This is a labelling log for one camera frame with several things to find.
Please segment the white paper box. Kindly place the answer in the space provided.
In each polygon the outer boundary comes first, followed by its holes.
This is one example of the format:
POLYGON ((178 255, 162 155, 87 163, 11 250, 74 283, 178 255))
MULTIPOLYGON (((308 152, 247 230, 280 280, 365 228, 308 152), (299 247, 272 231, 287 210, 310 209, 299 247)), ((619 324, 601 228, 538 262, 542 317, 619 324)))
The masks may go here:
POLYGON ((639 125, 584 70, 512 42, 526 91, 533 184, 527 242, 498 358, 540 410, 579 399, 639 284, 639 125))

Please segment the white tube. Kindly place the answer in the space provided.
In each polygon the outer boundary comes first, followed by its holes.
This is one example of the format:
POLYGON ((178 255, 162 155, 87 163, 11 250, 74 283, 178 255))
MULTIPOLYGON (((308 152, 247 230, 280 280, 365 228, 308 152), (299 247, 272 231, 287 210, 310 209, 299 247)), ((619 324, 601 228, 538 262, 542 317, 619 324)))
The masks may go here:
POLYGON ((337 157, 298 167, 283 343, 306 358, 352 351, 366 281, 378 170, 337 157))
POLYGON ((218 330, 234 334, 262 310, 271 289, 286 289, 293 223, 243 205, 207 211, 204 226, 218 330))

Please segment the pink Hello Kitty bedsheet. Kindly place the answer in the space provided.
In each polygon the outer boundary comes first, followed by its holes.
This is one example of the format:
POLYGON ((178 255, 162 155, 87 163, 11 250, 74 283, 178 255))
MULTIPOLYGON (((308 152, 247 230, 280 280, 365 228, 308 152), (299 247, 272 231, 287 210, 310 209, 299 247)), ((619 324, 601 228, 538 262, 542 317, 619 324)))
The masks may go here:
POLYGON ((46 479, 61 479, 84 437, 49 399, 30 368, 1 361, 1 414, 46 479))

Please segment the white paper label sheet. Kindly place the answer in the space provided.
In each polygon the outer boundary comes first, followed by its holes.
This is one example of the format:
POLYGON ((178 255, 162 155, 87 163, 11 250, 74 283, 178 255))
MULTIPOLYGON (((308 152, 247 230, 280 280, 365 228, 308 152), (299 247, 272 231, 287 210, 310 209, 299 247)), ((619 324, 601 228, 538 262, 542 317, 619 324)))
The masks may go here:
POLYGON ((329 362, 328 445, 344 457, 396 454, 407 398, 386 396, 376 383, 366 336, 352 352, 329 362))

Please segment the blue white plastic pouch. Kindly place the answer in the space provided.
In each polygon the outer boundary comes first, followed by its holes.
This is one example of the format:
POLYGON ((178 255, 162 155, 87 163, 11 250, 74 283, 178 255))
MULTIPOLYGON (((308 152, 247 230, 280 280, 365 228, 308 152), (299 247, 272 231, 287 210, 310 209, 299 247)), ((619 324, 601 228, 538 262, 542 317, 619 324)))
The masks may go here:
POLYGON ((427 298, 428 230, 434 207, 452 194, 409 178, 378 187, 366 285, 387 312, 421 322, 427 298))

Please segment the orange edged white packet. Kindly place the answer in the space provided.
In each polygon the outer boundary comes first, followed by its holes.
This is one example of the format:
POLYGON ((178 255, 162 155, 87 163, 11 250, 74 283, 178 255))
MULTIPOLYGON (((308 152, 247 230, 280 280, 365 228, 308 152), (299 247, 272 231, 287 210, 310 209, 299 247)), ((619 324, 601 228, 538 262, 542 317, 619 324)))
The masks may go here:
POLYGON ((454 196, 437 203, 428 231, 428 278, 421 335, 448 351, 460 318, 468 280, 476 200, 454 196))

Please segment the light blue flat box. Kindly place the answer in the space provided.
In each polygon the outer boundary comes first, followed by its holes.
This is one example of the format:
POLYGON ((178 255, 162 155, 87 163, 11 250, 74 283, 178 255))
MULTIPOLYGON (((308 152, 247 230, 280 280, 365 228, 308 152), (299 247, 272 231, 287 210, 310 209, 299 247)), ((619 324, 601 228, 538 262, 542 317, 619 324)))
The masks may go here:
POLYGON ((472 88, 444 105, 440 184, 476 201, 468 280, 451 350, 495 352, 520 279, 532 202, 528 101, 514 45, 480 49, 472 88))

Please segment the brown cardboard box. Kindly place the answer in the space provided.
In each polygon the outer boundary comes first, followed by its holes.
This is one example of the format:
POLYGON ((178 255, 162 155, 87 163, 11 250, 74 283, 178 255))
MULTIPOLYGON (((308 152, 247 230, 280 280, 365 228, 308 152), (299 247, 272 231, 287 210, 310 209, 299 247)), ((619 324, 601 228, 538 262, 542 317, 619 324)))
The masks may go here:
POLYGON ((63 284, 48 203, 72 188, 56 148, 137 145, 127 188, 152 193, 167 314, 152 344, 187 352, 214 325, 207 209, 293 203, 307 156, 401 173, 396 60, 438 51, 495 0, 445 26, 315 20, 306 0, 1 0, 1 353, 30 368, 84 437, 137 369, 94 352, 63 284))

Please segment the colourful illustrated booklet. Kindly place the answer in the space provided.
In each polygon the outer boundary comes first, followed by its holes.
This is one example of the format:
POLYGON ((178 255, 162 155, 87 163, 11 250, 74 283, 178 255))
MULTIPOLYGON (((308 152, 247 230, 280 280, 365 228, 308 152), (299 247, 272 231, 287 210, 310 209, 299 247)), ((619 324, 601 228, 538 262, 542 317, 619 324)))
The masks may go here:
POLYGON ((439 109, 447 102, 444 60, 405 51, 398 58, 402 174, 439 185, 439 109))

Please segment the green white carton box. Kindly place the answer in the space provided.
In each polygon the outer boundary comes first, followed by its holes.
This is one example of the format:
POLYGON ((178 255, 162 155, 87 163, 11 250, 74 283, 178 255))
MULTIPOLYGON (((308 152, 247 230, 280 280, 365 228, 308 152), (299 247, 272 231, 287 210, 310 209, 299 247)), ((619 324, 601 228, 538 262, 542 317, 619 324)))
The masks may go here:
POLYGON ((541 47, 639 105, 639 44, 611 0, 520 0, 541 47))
...
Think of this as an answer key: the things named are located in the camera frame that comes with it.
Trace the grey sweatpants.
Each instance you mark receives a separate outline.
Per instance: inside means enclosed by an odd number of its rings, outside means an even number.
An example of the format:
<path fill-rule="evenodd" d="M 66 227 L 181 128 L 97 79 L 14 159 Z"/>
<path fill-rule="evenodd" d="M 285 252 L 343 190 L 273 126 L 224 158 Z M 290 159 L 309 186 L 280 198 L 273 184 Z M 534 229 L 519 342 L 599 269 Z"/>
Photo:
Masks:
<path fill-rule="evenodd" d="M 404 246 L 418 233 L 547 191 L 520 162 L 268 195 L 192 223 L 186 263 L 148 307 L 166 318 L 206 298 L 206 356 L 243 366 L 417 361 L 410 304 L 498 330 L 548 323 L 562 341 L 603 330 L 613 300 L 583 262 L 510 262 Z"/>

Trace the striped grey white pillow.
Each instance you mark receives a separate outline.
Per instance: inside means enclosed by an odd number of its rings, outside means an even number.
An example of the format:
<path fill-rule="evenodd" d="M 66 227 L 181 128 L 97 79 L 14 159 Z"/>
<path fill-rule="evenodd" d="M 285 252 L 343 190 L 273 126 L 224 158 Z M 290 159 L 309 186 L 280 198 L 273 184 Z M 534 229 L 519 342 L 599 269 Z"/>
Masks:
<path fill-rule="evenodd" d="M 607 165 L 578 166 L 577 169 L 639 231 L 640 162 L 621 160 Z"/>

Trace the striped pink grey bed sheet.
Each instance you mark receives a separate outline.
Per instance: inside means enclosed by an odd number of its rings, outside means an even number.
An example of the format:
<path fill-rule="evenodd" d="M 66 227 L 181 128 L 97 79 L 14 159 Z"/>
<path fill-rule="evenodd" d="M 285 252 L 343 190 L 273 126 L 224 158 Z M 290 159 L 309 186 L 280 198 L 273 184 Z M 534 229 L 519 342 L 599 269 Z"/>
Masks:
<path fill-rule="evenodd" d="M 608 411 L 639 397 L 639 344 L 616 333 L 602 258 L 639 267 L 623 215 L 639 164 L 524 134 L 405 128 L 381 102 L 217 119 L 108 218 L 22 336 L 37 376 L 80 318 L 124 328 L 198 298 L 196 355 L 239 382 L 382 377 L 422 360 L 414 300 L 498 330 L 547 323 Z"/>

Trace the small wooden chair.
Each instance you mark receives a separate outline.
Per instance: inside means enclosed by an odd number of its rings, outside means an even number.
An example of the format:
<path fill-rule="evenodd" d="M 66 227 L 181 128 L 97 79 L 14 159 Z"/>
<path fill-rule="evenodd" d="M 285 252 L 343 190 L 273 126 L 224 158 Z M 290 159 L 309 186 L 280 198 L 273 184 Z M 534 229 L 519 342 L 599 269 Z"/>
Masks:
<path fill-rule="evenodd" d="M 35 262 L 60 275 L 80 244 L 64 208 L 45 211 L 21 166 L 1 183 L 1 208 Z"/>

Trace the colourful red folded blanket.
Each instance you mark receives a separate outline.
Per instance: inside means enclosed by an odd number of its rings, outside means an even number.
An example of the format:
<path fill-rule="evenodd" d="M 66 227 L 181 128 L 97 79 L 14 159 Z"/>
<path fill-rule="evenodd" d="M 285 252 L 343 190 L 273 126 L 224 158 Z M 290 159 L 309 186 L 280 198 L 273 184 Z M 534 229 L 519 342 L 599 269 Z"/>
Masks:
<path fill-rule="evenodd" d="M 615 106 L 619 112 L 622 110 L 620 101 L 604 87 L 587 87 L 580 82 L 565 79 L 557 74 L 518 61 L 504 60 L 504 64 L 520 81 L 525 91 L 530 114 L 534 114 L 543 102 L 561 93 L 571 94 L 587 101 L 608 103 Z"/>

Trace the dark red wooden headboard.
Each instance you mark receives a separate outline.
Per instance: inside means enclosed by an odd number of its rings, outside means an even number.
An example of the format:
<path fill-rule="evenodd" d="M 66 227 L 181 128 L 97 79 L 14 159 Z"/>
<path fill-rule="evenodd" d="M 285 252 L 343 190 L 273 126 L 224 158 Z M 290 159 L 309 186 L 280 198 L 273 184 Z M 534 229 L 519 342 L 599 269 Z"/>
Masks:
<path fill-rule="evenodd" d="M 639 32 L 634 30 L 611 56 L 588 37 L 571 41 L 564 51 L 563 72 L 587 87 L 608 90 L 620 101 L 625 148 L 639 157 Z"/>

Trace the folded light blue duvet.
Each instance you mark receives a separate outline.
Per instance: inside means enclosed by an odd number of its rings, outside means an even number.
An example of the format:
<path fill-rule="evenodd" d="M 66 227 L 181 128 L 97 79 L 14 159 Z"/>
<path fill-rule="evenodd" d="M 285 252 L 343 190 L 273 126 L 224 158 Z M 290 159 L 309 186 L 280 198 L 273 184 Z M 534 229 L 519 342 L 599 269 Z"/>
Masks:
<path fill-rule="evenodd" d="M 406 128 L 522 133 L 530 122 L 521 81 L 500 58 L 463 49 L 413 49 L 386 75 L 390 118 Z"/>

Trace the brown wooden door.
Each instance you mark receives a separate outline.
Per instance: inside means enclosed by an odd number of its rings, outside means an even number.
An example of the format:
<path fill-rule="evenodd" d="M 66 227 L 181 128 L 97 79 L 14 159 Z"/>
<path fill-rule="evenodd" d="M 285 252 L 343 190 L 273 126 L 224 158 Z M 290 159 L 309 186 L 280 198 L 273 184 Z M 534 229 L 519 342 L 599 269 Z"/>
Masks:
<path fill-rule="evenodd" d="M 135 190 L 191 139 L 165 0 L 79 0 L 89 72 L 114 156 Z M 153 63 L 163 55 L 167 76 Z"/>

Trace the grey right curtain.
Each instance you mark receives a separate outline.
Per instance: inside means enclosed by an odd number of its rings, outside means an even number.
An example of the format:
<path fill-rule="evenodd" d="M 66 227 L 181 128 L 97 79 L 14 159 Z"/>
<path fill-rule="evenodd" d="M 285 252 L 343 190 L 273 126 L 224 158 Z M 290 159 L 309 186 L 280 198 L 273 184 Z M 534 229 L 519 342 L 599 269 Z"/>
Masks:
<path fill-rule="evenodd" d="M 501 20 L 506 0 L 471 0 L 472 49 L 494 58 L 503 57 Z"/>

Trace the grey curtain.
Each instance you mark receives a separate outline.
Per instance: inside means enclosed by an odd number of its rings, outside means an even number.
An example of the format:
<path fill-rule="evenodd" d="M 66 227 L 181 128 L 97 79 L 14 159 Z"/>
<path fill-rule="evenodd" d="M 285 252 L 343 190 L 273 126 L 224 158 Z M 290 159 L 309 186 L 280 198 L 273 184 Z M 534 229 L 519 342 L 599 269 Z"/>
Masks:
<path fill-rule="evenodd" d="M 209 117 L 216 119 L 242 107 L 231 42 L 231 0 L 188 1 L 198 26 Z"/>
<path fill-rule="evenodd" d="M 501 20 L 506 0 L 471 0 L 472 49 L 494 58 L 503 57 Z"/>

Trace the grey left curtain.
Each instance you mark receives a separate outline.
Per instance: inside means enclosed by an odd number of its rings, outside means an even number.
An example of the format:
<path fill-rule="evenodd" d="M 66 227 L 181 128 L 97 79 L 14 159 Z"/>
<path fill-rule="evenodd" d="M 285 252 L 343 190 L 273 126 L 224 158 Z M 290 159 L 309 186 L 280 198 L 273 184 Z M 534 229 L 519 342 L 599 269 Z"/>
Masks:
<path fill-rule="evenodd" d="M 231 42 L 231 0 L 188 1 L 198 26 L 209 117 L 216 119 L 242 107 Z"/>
--
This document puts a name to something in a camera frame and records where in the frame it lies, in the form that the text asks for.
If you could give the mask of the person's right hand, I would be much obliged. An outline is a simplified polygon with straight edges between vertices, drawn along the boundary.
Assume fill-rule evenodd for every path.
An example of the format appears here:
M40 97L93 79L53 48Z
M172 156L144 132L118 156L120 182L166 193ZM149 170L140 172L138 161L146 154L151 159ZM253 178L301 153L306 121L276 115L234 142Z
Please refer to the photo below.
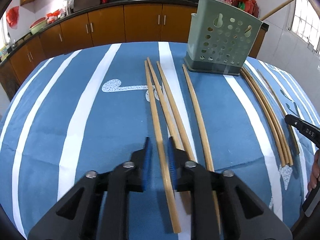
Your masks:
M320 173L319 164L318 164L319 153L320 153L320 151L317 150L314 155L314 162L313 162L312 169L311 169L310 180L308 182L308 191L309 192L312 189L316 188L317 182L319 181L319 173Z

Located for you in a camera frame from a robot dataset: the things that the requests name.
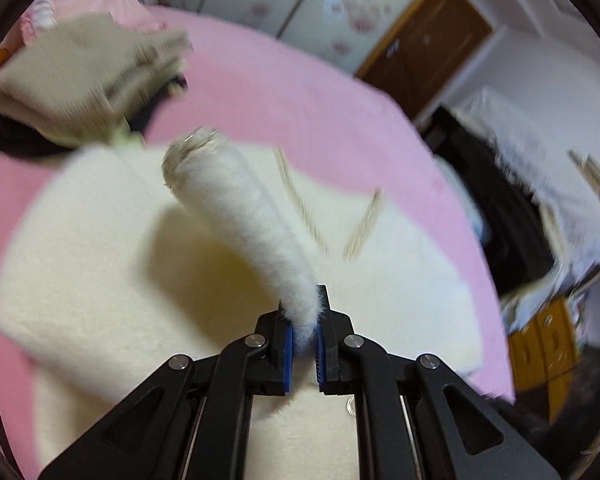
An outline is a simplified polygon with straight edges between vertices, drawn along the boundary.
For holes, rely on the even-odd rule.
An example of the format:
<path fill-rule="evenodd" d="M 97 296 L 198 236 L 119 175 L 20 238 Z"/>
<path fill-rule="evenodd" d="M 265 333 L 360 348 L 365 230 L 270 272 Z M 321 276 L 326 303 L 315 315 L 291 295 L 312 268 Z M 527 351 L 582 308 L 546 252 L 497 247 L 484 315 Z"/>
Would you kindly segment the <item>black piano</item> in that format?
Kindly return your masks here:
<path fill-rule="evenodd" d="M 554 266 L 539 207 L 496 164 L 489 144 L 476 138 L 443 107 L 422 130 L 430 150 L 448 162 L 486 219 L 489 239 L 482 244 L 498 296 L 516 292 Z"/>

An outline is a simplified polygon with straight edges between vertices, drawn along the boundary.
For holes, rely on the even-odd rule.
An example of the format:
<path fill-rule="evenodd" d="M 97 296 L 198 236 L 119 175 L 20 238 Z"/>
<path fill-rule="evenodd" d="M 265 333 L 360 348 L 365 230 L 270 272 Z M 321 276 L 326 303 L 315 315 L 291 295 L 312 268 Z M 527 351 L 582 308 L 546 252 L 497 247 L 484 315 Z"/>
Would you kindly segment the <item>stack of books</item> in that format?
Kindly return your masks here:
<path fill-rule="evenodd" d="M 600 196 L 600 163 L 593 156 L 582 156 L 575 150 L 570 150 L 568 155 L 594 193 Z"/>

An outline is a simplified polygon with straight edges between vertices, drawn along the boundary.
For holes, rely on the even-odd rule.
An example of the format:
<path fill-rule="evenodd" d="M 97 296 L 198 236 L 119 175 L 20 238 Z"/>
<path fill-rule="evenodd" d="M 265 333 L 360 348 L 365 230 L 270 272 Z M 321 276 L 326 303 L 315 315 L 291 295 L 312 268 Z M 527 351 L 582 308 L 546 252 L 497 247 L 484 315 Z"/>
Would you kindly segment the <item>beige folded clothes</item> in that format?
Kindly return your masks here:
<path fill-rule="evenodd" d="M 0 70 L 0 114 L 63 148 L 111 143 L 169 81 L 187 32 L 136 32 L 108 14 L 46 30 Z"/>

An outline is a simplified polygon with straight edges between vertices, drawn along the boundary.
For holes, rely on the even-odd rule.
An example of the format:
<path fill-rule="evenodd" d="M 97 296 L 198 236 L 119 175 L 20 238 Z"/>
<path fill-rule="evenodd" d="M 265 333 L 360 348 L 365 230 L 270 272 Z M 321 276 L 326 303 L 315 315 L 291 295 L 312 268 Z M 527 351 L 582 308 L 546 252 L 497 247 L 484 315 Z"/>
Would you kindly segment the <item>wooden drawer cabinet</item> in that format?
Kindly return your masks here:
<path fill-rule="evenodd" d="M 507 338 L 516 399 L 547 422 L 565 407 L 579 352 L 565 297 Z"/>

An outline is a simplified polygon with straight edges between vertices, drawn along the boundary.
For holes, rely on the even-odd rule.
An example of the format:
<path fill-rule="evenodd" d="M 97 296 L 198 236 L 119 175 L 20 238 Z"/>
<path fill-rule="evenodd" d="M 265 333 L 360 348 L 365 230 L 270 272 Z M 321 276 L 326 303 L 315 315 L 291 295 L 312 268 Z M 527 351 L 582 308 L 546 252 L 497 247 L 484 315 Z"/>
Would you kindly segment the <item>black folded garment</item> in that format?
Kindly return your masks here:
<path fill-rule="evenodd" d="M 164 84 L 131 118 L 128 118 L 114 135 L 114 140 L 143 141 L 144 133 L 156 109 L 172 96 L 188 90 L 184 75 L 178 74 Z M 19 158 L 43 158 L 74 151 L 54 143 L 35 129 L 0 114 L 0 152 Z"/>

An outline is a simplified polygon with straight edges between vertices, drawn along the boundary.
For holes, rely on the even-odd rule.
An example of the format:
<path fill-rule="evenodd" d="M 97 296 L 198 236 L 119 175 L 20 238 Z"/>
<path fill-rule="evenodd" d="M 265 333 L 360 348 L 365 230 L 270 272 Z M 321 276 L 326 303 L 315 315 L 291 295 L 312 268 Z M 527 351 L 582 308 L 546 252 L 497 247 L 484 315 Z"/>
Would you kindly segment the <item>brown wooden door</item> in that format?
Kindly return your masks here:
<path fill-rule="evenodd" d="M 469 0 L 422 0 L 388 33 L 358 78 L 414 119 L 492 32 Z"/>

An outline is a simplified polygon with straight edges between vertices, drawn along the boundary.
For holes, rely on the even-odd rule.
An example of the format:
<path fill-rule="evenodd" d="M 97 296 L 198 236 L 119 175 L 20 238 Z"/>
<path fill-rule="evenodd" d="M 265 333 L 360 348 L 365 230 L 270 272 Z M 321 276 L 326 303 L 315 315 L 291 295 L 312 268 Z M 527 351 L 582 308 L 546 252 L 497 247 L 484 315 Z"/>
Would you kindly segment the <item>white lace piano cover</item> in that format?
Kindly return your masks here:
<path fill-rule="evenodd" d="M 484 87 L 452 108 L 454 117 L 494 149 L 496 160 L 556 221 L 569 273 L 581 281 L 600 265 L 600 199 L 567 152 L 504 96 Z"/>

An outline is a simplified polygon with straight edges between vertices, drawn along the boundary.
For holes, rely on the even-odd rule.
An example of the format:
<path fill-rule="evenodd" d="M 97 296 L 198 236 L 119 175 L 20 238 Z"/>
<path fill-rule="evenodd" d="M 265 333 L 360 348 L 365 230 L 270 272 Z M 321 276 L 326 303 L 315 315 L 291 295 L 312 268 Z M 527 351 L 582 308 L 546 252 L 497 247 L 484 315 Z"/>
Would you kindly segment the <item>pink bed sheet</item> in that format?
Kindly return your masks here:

PROBLEM DESCRIPTION
How many lines of the material above have the word "pink" in them? Give only that number.

ANSWER TO THIS PROBLEM
3